**How to complete this task**.
An exact transcript of all the records is required, with nothing left out.

Segment Start: Data under study

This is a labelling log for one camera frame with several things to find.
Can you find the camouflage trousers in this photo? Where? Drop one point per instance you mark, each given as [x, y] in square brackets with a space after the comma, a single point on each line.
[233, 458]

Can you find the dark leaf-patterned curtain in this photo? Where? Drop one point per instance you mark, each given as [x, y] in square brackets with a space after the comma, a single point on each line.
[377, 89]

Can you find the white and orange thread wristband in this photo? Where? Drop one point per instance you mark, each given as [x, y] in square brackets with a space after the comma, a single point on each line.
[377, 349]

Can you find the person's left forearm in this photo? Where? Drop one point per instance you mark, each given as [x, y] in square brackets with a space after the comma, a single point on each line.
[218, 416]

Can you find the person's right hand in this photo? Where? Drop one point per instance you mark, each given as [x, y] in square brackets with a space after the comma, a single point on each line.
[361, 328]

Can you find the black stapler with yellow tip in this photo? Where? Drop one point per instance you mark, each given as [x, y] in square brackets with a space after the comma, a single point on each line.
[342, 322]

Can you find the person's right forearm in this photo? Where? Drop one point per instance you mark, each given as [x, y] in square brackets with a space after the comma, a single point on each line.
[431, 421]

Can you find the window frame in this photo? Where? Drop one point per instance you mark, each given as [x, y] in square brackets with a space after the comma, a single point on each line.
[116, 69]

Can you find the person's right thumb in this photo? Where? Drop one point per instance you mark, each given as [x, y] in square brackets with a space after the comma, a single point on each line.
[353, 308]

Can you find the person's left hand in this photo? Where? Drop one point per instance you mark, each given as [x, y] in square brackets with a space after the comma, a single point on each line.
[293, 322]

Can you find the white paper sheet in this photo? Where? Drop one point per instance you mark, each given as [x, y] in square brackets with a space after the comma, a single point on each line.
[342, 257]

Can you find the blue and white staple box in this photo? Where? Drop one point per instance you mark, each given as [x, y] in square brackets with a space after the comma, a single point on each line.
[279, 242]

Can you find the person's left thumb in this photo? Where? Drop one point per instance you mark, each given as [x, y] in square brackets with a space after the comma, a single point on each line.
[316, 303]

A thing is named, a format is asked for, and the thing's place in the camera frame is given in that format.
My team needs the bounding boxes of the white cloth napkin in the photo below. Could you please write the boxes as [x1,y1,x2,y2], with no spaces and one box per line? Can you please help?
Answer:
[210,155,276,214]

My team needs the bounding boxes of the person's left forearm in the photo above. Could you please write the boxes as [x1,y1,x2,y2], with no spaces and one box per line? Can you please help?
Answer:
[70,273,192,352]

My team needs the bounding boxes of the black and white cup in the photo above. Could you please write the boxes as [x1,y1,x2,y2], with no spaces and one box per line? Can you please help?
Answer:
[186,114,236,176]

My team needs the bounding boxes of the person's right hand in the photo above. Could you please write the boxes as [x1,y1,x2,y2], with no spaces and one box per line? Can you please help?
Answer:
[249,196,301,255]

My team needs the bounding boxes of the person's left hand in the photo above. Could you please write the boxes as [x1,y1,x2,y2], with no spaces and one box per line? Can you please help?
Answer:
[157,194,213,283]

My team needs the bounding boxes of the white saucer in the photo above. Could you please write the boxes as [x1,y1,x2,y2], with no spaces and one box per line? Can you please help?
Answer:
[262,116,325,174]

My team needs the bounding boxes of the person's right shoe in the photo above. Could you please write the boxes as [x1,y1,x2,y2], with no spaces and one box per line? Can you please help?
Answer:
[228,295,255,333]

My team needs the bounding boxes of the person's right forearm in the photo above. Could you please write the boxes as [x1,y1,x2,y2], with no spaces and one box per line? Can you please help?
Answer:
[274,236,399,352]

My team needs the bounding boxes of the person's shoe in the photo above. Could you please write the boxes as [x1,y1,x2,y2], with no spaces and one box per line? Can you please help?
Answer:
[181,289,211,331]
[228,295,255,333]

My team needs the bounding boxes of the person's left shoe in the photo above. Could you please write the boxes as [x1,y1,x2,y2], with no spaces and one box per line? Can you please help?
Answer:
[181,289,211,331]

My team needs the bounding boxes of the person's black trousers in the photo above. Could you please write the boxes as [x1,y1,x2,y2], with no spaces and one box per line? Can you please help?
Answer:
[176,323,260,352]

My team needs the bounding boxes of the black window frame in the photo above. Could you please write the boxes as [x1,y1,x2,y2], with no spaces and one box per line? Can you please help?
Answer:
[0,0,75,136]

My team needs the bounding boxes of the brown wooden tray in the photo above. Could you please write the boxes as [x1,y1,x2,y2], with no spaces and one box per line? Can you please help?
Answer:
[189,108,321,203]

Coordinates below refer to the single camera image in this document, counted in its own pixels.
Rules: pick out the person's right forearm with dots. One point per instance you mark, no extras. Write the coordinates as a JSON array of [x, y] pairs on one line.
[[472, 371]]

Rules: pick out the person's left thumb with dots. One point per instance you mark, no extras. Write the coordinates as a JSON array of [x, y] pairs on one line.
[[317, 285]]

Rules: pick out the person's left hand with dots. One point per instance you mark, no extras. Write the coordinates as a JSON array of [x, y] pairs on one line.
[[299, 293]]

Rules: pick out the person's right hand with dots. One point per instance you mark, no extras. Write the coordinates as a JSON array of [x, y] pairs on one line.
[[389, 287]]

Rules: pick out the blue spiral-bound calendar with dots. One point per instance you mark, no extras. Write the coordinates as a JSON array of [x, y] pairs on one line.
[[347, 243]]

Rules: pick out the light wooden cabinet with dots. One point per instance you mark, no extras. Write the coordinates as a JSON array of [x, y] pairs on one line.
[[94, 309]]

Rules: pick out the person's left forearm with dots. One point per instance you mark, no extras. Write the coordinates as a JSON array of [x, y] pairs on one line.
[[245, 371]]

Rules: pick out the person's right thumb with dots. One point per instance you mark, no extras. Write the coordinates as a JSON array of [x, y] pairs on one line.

Segment End: Data under study

**Solution**.
This is a labelling log for one camera frame with several things to find.
Can you find the camouflage trousers in this photo? Where? Drop one point per instance you mark, each given as [x, y] in square brackets with a space after the comma, a single point on each line.
[233, 458]

Can you find the dark leaf-patterned curtain in this photo? Where? Drop one point per instance you mark, each given as [x, y] in square brackets with a space after the comma, a single point on each line.
[377, 89]

Can you find the white and orange thread wristband in this photo? Where? Drop one point per instance you mark, each given as [x, y] in square brackets with a space after the comma, a single point on each line.
[377, 349]

Can you find the person's left forearm in this photo? Where? Drop one point per instance you mark, each given as [x, y] in square brackets with a space after the comma, a single point on each line.
[218, 416]

Can you find the person's right hand in this photo? Where? Drop one point per instance you mark, each given as [x, y] in square brackets with a space after the comma, a single point on each line.
[361, 328]

Can you find the black stapler with yellow tip in this photo? Where? Drop one point per instance you mark, each given as [x, y] in square brackets with a space after the comma, a single point on each line.
[342, 322]

Can you find the person's right forearm in this photo? Where? Drop one point per instance you mark, each given as [x, y] in square brackets with a space after the comma, a single point on each line.
[431, 421]

Can you find the window frame in this photo? Where? Drop one point per instance you mark, each given as [x, y] in square brackets with a space after the comma, a single point on each line.
[116, 69]

Can you find the person's right thumb in this photo? Where? Drop one point per instance you mark, each given as [x, y] in square brackets with a space after the comma, a single point on each line.
[353, 308]

Can you find the person's left hand in this photo? Where? Drop one point per instance you mark, each given as [x, y] in square brackets with a space after the comma, a single point on each line.
[293, 322]

Can you find the white paper sheet in this photo? Where? Drop one point per instance you mark, each given as [x, y] in square brackets with a space after the comma, a single point on each line.
[342, 257]

Can you find the blue and white staple box in this photo? Where? Drop one point per instance you mark, each given as [x, y] in square brackets with a space after the comma, a single point on each line.
[279, 242]

Can you find the person's left thumb in this photo? Where? Drop one point per instance you mark, each given as [x, y] in square brackets with a space after the comma, a single point on each line.
[316, 303]

A thing is named, a format is asked for, and the thing's place in the camera frame is given in that format.
My team needs the bounding boxes of the white cloth napkin in the photo below. Could you please write the boxes as [x1,y1,x2,y2], with no spaces and one box per line? Can you please help?
Answer:
[210,155,276,214]

My team needs the bounding boxes of the person's left forearm in the photo above. Could you please write the boxes as [x1,y1,x2,y2], with no spaces and one box per line? Can you please help?
Answer:
[70,273,192,352]

My team needs the bounding boxes of the black and white cup in the photo above. Could you please write the boxes as [x1,y1,x2,y2], with no spaces and one box per line? Can you please help?
Answer:
[186,114,236,176]

My team needs the bounding boxes of the person's right hand in the photo above. Could you please write the boxes as [x1,y1,x2,y2], with no spaces and one box per line? Can you please help?
Answer:
[249,196,301,255]

My team needs the bounding boxes of the person's left hand in the photo above. Could you please write the boxes as [x1,y1,x2,y2], with no spaces and one box per line? Can you please help?
Answer:
[157,194,213,283]

My team needs the bounding boxes of the white saucer in the photo above. Could you please write the boxes as [x1,y1,x2,y2], with no spaces and one box per line? Can you please help?
Answer:
[262,116,325,174]

My team needs the bounding boxes of the person's right shoe in the photo above. Could you please write the boxes as [x1,y1,x2,y2], with no spaces and one box per line? Can you please help?
Answer:
[228,295,255,333]

My team needs the bounding boxes of the person's right forearm in the photo above. Could you please write the boxes as [x1,y1,x2,y2], with no spaces and one box per line? Can you please help?
Answer:
[274,236,399,352]

My team needs the bounding boxes of the person's shoe in the photo above. Could you please write the boxes as [x1,y1,x2,y2], with no spaces and one box per line? Can you please help?
Answer:
[181,289,211,331]
[228,295,255,333]

My team needs the bounding boxes of the person's left shoe in the photo above. Could you please write the boxes as [x1,y1,x2,y2], with no spaces and one box per line? Can you please help?
Answer:
[181,289,211,331]

My team needs the bounding boxes of the person's black trousers in the photo above. Could you please write the boxes as [x1,y1,x2,y2], with no spaces and one box per line? Can you please help?
Answer:
[176,323,260,352]

My team needs the bounding boxes of the black window frame in the photo above. Could you please write the boxes as [x1,y1,x2,y2], with no spaces and one box per line? Can you please help?
Answer:
[0,0,75,136]

My team needs the bounding boxes of the brown wooden tray in the photo above. Could you please write the boxes as [x1,y1,x2,y2], with no spaces and one box per line? Can you please help?
Answer:
[189,108,321,203]

Coordinates below refer to the single camera image in this document, counted in its own pixels.
Rules: pick out the person's right forearm with dots. One point per instance you mark, no extras. Write the coordinates as a JSON array of [x, y] pairs on one line.
[[472, 371]]

Rules: pick out the person's left thumb with dots. One point per instance you mark, no extras. Write the coordinates as a JSON array of [x, y] pairs on one line.
[[317, 285]]

Rules: pick out the person's left hand with dots. One point per instance you mark, no extras. Write the coordinates as a JSON array of [x, y] pairs on one line.
[[299, 293]]

Rules: pick out the person's right hand with dots. One point per instance you mark, no extras. Write the coordinates as a JSON array of [x, y] pairs on one line.
[[389, 287]]

Rules: pick out the blue spiral-bound calendar with dots. One point per instance you mark, no extras. Write the coordinates as a JSON array of [x, y] pairs on one line.
[[347, 243]]

Rules: pick out the light wooden cabinet with dots. One point per instance you mark, no extras. Write the coordinates as a JSON array of [x, y] pairs on one line.
[[94, 309]]

Rules: pick out the person's left forearm with dots. One point per instance you mark, no extras. Write the coordinates as a JSON array of [x, y] pairs on one line.
[[245, 371]]

Rules: pick out the person's right thumb with dots. One point per instance you mark, no extras. Write the coordinates as a JSON array of [x, y] pairs on one line.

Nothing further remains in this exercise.